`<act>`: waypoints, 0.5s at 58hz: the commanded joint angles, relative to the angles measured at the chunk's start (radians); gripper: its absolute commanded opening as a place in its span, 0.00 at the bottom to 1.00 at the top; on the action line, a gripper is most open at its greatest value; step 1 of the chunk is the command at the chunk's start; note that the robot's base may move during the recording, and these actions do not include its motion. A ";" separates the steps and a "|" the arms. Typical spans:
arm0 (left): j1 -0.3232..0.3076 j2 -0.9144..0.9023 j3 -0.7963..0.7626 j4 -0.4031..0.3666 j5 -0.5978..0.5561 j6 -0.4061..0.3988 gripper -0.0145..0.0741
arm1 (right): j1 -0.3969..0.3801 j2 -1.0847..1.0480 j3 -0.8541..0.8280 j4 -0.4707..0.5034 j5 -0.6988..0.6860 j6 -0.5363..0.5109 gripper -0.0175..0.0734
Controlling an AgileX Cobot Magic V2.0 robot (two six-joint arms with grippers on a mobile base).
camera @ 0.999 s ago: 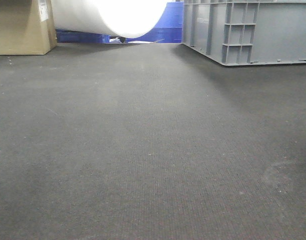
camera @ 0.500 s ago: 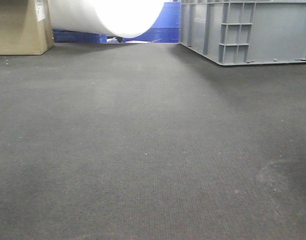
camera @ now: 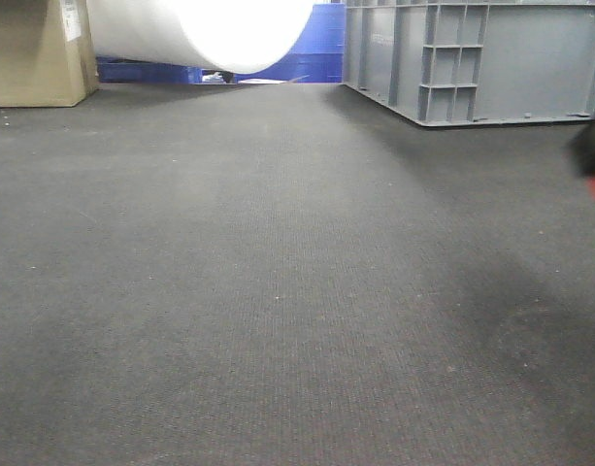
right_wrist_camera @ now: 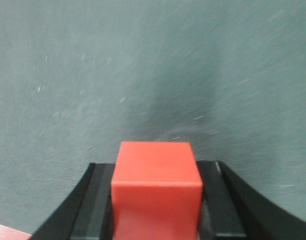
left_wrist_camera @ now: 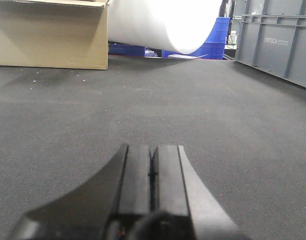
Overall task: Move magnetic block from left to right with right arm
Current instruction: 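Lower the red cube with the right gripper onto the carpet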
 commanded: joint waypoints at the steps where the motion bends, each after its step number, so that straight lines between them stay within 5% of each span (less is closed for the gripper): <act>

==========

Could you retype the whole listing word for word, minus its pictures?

`<act>`: waypoints, 0.5s at 58hz: the commanded joint angles, relative to the angles measured at the chunk's start (radians); gripper: its absolute commanded opening as a place in its span, 0.00 at the bottom to 1.00 at the top; on the action line, a gripper is most open at its greatest value; step 1 of the chunk is the command at the chunk's start; note that the robot's base may move during the recording, and these actions do not include its motion. A ";" separates the steps and a "|" the arms. Typical spans:
arm0 (left): j1 -0.3232..0.3076 j2 -0.9144..0.9023 j3 -0.7963..0.7626 j4 -0.4031..0.3666 j5 -0.5978..0.5561 j6 -0.4061..0.3988 gripper -0.0145..0.0741
arm1 (right): j1 -0.3969..0.3801 j2 -1.0847..1.0480 j3 -0.8541..0.8280 j4 -0.4707..0.5034 j5 -0.6988..0.6860 j6 -0.5363..0.5109 gripper -0.0175..0.0734
Controlling an AgileX Cobot Magic V2.0 robot (two six-joint arms with grippers on a mobile base).
camera @ 0.999 s ago: 
camera @ 0.500 s ago: 
camera @ now: 
right_wrist_camera @ now: 
left_wrist_camera @ now: 
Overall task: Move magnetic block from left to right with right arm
Current instruction: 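Lower the red cube with the right gripper onto the carpet
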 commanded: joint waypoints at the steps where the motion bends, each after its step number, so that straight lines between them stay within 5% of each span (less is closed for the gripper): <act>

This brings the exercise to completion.